“What will my duties be if I go there, and how much money can I earn?” asked Tom.

“Why, of course you will have to begin at the lowest round of the ladder, and work your way up,” answered the merchant. “You must be on hand at six o’clock in the morning, to sweep out the office, and make the fires, if the weather is cold; and, during the day, you will have to do errands about the village.”

If there was any thing Tom had a horror of, it was running on errands. The idea of going about the streets with a bundle under his arm was intolerable to him; and the thought of building fires and sweeping out the office was no less distasteful. What would his aristocratic young friends say when they found that he was an errand boy?
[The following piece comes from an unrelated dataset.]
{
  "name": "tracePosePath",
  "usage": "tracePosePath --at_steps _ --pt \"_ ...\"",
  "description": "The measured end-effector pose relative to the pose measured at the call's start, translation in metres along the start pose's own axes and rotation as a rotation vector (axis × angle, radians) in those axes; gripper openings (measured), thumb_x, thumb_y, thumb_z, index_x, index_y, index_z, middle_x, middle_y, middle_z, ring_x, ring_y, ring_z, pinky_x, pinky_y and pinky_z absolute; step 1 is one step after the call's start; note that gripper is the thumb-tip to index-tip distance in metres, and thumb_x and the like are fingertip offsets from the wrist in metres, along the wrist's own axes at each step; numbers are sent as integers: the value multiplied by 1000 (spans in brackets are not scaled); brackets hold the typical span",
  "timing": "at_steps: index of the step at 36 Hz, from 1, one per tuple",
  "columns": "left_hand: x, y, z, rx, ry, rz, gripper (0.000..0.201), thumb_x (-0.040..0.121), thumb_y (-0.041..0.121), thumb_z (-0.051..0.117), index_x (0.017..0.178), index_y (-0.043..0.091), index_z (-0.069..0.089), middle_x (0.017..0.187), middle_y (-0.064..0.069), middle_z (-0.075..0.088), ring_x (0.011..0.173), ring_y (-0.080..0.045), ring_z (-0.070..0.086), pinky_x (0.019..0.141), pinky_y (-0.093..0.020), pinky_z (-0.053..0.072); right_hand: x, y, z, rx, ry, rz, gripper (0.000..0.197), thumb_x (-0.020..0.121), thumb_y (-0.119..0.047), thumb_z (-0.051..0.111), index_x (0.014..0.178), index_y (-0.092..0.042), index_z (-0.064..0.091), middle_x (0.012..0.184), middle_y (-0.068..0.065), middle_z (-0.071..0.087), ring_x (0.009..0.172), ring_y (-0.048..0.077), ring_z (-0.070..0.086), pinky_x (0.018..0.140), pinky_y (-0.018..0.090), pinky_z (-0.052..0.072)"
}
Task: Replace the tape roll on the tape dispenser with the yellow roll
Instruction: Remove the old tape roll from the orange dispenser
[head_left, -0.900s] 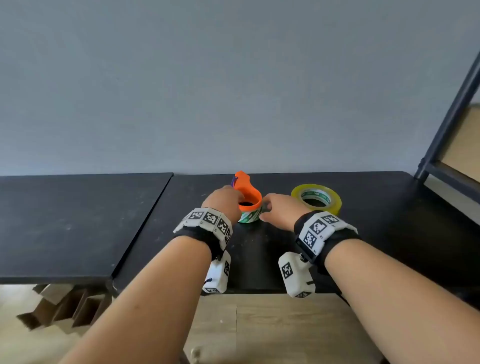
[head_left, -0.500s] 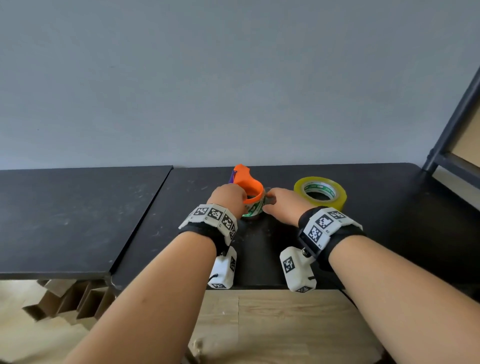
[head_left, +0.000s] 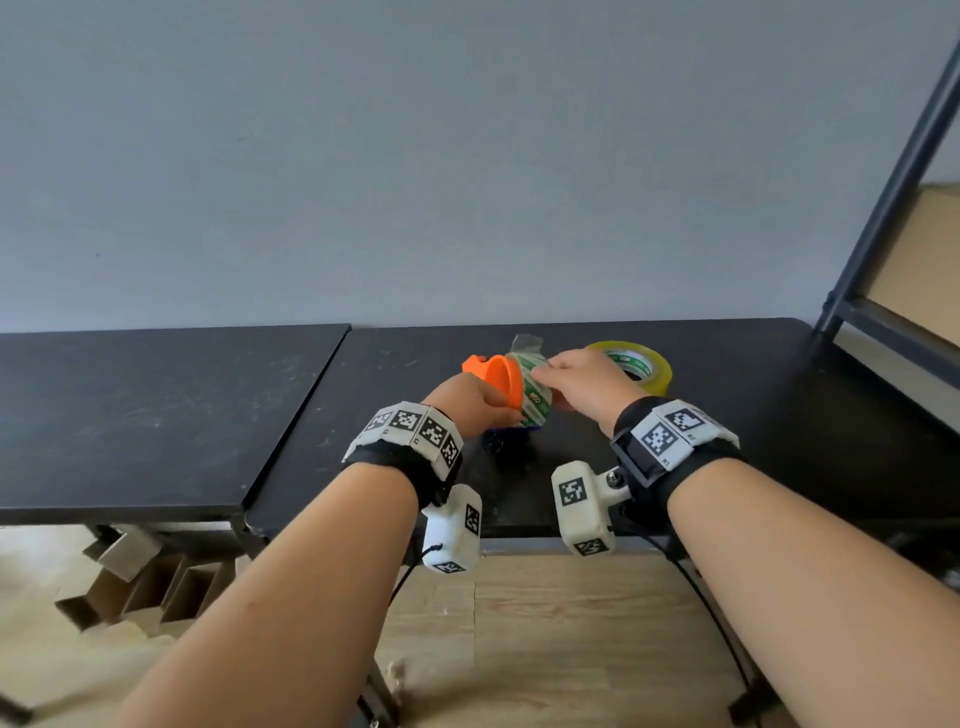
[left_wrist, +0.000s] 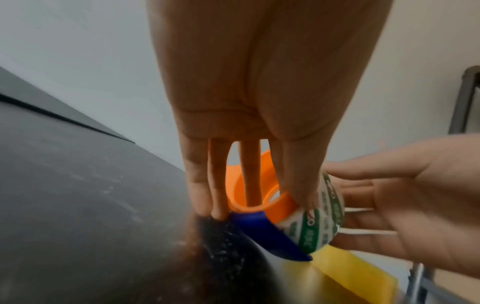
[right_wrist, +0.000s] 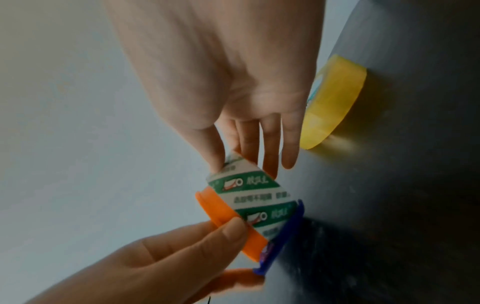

“O, no,” answered Tom, at length, “I can’t do that. I can’t sweep, or make fires, or run on errands. It wouldn’t look well, and I wouldn’t do it for a hundred dollars a month. But I’ll do any thing else.”

“What else can you do?” asked Mr. Newcombe. “Now, Tom, if you could have any position in the office you wanted, what would you ask for?”

Tom looked at his father, then out of the window, and rapidly called to mind the occupations of the different clerks employed in his father’s office. Suddenly a bright idea occurred to him, and Tom was certain that he had at last discovered the very thing he wanted.

“I’ll tell you what I’ll do,” said he. “I’ll be a book-keeper.”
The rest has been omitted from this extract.